● The problem
In the listing below, how many lines contain the word "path"? Answer with the number alone.

● Supplied entries
········

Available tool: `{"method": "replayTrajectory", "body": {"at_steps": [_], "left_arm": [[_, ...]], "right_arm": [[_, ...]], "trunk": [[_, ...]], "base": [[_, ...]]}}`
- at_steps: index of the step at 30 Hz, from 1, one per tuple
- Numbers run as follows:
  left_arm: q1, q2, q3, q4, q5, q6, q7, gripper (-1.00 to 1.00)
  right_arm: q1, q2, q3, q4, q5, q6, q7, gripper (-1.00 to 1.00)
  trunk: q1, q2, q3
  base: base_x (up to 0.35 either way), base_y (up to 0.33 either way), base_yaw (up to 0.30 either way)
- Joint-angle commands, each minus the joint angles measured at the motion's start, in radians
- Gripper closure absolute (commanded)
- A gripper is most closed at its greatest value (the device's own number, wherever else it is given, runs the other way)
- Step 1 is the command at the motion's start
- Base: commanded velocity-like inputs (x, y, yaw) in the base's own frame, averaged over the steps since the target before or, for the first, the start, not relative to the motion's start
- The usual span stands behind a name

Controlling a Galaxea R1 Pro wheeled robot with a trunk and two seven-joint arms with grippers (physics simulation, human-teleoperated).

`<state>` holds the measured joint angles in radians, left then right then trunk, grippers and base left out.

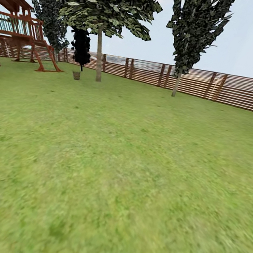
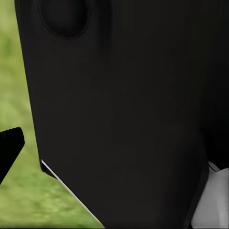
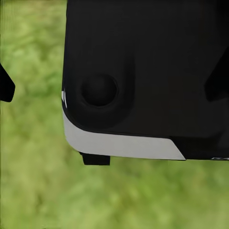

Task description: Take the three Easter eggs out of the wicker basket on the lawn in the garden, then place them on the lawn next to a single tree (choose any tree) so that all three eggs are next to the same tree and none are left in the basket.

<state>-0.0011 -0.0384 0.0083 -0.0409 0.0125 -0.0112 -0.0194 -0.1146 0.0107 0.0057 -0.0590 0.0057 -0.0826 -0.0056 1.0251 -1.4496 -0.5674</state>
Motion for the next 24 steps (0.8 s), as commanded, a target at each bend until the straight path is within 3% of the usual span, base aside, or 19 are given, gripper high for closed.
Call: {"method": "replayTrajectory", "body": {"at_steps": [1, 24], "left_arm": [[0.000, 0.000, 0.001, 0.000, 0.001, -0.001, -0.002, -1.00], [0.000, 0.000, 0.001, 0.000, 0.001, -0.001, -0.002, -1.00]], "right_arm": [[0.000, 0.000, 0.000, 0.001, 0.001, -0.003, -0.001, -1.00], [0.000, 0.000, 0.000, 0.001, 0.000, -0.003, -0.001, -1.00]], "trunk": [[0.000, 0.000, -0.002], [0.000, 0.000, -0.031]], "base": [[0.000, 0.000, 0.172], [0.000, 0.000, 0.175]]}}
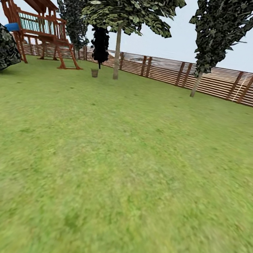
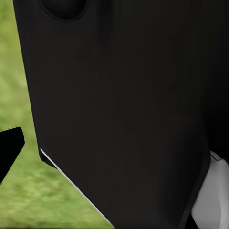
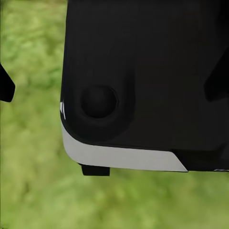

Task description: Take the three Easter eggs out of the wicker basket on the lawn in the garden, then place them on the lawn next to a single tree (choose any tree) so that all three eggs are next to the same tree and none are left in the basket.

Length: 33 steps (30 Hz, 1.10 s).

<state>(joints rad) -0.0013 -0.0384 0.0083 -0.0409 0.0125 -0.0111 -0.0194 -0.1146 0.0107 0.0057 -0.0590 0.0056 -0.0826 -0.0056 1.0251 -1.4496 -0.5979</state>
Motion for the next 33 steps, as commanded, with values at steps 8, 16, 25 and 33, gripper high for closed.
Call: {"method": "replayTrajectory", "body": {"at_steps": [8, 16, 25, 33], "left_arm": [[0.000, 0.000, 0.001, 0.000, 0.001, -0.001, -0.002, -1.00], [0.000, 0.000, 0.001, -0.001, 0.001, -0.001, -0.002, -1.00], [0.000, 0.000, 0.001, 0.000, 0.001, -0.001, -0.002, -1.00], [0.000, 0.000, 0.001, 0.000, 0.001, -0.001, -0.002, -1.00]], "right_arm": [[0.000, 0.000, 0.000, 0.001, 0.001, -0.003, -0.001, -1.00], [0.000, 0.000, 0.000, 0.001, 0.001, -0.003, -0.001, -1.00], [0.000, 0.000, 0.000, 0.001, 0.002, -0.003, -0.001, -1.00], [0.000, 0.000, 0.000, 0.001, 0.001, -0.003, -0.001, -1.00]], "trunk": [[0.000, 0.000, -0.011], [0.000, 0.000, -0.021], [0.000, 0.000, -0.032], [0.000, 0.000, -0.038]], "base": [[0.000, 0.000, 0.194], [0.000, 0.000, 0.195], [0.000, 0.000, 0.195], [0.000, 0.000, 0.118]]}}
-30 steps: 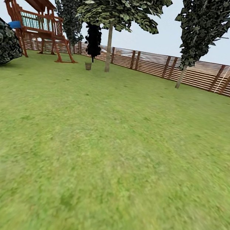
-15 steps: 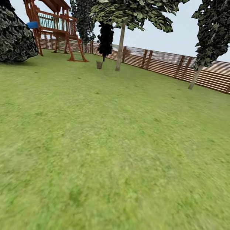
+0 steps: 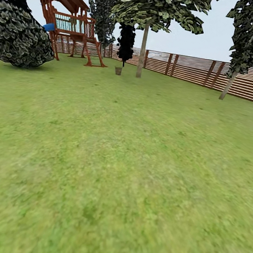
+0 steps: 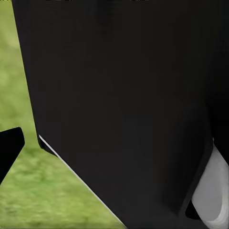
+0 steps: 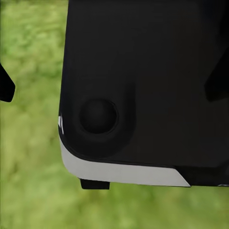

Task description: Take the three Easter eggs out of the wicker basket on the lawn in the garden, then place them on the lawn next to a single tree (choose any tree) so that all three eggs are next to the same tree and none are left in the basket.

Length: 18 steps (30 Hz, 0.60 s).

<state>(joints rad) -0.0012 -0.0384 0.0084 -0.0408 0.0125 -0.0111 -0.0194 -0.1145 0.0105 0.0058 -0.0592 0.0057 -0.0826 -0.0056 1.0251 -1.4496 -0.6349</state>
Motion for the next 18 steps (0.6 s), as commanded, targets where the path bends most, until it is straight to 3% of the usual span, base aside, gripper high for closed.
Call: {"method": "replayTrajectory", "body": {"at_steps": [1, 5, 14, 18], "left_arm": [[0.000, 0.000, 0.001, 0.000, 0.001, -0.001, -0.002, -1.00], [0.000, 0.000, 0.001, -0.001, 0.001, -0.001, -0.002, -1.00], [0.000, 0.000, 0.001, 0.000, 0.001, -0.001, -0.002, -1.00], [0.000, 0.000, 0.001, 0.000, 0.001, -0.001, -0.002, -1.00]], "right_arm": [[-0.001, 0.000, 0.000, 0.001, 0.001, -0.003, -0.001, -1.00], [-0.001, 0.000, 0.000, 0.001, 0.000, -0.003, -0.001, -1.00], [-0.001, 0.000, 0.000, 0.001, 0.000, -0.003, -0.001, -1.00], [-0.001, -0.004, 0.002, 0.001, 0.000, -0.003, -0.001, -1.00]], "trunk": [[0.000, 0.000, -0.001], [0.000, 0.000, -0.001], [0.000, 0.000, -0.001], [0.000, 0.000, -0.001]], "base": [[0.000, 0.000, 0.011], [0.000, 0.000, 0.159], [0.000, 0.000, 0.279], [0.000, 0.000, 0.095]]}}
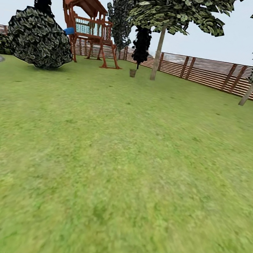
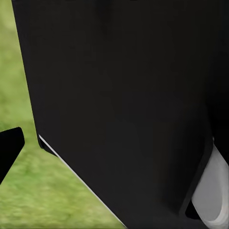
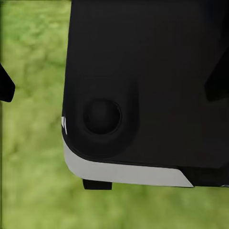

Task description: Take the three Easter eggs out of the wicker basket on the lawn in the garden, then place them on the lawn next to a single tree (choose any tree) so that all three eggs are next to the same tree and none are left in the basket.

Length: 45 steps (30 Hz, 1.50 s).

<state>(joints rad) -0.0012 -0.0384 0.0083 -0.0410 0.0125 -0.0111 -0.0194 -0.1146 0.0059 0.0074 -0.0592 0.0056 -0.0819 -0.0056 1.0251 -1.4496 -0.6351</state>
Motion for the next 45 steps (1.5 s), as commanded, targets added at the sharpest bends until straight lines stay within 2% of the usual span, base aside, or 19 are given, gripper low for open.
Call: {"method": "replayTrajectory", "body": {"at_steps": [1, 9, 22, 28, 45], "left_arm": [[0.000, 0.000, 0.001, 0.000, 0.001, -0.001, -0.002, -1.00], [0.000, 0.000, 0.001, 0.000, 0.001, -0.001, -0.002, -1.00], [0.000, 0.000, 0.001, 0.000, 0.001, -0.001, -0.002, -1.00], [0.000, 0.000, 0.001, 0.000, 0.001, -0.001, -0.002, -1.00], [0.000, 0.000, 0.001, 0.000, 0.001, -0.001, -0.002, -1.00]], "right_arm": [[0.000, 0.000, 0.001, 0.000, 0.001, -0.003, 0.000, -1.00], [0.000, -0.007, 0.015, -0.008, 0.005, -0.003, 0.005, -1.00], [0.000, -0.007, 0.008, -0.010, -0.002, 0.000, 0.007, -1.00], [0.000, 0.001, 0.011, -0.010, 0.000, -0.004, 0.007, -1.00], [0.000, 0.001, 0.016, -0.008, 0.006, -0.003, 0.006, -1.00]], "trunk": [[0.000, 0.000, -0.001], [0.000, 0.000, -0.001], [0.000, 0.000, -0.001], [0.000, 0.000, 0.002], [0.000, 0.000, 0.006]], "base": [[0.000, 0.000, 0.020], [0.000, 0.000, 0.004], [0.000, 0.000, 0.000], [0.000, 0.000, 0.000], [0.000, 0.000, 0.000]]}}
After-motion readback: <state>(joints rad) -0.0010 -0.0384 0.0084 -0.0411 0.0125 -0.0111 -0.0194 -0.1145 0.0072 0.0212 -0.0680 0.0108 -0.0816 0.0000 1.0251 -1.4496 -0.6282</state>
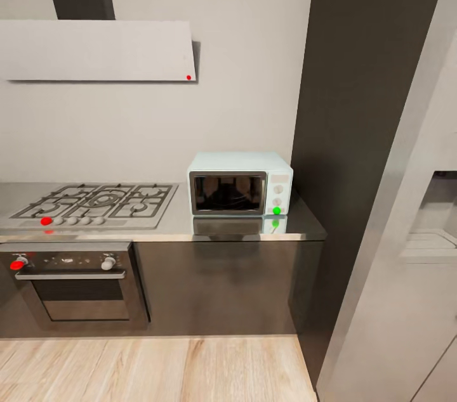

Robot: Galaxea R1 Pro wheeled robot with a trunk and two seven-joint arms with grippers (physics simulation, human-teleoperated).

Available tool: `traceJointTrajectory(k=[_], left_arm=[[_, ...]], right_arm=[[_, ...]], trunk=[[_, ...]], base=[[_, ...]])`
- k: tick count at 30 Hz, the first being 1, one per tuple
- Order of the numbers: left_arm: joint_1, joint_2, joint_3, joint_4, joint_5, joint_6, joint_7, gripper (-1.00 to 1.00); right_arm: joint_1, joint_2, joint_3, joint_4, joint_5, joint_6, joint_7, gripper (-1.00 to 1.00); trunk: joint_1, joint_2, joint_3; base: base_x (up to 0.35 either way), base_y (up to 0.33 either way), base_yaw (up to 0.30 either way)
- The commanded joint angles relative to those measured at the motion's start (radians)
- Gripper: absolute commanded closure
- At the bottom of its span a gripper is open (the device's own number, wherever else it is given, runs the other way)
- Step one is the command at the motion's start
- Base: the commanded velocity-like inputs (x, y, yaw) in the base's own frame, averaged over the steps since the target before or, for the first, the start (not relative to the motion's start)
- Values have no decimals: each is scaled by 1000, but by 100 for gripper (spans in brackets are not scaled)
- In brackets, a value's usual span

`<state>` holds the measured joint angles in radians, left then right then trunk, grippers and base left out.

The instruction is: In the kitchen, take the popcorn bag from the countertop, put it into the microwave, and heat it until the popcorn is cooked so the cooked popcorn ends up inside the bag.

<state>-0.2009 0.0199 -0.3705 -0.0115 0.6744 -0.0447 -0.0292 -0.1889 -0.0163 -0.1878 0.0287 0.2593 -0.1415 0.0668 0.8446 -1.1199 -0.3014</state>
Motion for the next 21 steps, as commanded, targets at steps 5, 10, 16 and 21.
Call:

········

● Answer space
2